- Published: January 12, 2022
- Updated: January 12, 2022
- University / College: RMIT University
- Language: English
- Downloads: 3
McGurk and MacDonald (1976) reported a powerful multisensory illusion occurring with audiovisual speech. They recorded a voice articulating a consonant and dubbed it with a face articulating another consonant. Even though the acoustic speech signal was well recognized alone, it was heard as another consonant after dubbing with incongruent visual speech. The illusion has been termed the McGurk effect. It has been replicated many times, and it has sparked an abundance of research. The reason for the great impact is that this is a striking demonstration of multisensory integration. It shows that auditory and visual information is merged into a unified, integrated percept. It is a very useful research tool since the strength of the McGurk effect can be taken to reflect the strength of audiovisual integration.
Here I shall make two main claims regarding the definition and interpretation of the McGurk effect since they bear relevance to its use as a measure of multisensory integration. First, the McGurk effect should be defined as a categorical change in auditory perception induced by incongruent visual speech, resulting in a single percept of hearing something other than what the voice is saying. Second, when interpreting the McGurk effect, it is crucial to take into account the perception of the unisensory acoustic and visual stimulus components.
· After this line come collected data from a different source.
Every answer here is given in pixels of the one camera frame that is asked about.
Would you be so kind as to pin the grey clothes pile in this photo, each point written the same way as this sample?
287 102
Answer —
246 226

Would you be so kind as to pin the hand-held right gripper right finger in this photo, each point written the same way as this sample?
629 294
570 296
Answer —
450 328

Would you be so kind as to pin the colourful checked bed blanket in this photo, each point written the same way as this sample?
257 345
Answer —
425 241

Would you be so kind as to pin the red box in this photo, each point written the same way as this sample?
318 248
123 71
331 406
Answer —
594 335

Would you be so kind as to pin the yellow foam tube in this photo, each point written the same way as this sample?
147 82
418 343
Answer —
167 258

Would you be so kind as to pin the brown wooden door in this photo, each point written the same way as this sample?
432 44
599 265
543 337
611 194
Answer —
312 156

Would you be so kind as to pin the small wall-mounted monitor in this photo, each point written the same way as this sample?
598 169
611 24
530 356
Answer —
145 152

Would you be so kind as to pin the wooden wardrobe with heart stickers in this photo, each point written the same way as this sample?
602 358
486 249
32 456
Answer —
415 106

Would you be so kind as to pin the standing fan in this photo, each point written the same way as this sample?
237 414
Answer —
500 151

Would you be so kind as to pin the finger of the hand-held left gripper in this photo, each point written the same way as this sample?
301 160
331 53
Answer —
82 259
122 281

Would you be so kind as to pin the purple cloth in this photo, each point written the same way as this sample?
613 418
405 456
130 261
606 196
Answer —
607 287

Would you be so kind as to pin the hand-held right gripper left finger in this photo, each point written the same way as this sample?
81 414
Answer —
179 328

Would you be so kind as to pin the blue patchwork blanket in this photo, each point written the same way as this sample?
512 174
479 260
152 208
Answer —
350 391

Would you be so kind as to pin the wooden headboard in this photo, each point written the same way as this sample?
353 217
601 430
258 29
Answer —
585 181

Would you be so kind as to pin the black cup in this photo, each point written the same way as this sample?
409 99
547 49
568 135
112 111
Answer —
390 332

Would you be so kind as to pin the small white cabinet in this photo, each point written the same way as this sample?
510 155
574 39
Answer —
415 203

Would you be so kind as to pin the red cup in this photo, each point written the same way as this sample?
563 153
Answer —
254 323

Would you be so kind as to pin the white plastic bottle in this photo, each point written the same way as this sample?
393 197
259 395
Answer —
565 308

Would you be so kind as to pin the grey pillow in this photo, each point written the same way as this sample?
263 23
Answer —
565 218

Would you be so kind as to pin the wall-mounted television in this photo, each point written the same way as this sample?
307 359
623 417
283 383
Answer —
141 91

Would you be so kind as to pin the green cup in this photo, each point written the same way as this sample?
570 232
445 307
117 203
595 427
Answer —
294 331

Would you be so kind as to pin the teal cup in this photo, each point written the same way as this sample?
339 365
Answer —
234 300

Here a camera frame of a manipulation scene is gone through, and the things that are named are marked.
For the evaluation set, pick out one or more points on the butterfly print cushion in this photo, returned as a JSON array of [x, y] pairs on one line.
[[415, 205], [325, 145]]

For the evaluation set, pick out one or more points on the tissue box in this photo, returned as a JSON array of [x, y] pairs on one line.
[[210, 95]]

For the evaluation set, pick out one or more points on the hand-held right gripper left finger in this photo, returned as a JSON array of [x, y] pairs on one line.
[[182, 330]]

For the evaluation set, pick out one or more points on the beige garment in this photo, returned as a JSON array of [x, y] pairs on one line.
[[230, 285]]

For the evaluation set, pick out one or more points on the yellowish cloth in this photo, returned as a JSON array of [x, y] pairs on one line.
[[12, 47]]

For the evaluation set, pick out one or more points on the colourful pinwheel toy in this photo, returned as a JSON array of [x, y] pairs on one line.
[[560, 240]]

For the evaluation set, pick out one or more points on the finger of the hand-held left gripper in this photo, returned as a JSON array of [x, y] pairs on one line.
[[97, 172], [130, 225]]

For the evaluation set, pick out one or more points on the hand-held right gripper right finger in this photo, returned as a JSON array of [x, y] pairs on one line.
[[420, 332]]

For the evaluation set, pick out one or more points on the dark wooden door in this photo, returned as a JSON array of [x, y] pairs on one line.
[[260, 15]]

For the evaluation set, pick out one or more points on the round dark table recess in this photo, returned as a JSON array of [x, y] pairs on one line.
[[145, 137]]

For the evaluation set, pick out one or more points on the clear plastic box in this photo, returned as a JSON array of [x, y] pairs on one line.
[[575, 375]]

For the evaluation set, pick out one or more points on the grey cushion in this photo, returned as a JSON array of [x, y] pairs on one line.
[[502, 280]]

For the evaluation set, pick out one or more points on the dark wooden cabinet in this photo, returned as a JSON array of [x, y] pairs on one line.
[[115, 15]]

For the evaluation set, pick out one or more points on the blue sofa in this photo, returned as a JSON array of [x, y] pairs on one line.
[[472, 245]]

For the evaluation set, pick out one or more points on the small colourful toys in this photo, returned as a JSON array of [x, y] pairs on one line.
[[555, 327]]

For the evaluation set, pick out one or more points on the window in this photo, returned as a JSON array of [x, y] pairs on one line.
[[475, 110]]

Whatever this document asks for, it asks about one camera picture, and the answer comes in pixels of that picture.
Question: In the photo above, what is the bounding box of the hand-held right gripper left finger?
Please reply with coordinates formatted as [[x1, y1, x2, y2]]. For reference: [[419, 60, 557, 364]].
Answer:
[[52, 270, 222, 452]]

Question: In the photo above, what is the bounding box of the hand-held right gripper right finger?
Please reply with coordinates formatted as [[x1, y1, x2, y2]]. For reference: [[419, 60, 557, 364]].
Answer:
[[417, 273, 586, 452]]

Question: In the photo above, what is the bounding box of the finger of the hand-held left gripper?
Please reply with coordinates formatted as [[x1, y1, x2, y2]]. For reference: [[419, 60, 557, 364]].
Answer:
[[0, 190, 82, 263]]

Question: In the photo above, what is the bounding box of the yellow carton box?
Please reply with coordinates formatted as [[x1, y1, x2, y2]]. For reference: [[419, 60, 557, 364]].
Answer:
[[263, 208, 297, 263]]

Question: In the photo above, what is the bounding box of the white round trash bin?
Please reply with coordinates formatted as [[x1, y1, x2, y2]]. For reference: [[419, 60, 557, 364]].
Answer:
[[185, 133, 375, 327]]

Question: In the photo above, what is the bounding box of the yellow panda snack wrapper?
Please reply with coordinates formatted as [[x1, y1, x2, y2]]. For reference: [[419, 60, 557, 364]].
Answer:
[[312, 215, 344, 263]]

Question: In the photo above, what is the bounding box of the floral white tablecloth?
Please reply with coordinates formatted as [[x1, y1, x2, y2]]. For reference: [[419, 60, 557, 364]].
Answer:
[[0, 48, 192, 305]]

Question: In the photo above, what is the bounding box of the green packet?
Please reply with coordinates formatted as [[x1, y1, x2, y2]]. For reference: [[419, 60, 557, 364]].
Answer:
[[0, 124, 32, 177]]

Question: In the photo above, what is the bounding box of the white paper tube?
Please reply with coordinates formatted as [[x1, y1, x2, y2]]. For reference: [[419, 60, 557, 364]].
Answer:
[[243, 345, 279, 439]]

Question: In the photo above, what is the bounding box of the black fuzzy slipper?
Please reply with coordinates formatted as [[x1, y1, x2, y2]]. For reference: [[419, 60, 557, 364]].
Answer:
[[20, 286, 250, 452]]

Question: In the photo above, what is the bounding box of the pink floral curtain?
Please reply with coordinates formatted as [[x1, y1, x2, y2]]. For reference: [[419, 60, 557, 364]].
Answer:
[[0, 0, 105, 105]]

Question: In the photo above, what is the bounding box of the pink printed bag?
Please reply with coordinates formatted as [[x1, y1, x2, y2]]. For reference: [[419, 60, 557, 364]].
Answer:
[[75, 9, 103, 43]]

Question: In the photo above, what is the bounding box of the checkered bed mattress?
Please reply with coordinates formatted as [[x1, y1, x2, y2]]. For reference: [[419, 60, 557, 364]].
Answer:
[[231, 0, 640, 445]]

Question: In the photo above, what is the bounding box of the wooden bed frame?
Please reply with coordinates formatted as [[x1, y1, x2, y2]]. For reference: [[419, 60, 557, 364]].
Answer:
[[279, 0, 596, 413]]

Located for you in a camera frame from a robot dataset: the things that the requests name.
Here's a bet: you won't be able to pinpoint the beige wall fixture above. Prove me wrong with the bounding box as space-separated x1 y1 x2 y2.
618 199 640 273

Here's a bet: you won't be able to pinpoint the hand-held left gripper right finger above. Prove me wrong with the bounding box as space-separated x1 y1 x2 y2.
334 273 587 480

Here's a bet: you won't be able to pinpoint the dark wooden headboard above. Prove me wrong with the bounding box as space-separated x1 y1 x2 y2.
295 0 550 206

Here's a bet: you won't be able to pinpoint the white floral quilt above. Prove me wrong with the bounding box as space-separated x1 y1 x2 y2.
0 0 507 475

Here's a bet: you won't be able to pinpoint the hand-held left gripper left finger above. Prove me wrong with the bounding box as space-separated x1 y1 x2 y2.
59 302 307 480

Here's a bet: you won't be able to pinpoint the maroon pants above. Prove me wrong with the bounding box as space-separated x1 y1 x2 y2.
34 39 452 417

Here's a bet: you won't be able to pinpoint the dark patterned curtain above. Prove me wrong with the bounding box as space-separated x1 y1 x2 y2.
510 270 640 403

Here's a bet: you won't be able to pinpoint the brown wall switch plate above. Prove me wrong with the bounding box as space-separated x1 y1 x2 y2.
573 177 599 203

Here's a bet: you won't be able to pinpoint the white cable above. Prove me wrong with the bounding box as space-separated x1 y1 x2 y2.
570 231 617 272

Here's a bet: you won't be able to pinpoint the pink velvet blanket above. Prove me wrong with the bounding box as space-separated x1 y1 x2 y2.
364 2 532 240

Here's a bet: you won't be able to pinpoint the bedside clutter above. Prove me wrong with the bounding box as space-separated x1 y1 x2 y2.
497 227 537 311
There are many variants of the McGurk effect ( McGurk and MacDonald, 1976 ; MacDonald and McGurk, 1978 ) 1 . The best-known case is when dubbing a voice saying [b] onto a face articulating [g] results in hearing [d]. This is called the fusion effect since the percept differs from the acoustic and visual components. Many researchers have defined the McGurk effect exclusively as the fusion effect because here integration results in the perception of a third consonant, obviously merging information from audition and vision ( van Wassenhove et al., 2007 ; Keil et al., 2012 ; Setti et al., 2013 ). This definition ignores the fact that other incongruent audiovisual stimuli produce different types of percepts. For example, a reverse combination of these consonants, A[g]V[b], is heard as [bg], i. e., the visual and auditory components one after the other. There are other pairings, which result in hearing according to the visual component, e. g., acoustic [b] presented with visual [d] is heard as [d]. Here my first claim is that the definition of the McGurk effect should be that an acoustic utterance is heard as another utterance when presented with discrepant visual articulation. This definition includes all variants of the illusion, and it has been used by MacDonald and McGurk (1978) themselves, as well as by several others (e. g., Rosenblum and Saldaña, 1996 ; Brancazio et al., 2003 ). The different variants of the McGurk effect represent the outcome of audiovisual integration. When integration takes place, it results in a unified percept, without access to the individual components that contributed to the percept. Thus, when the McGurk effect occurs, the observer has the subjective experience of hearing a certain utterance, even though another utterance is presented acoustically.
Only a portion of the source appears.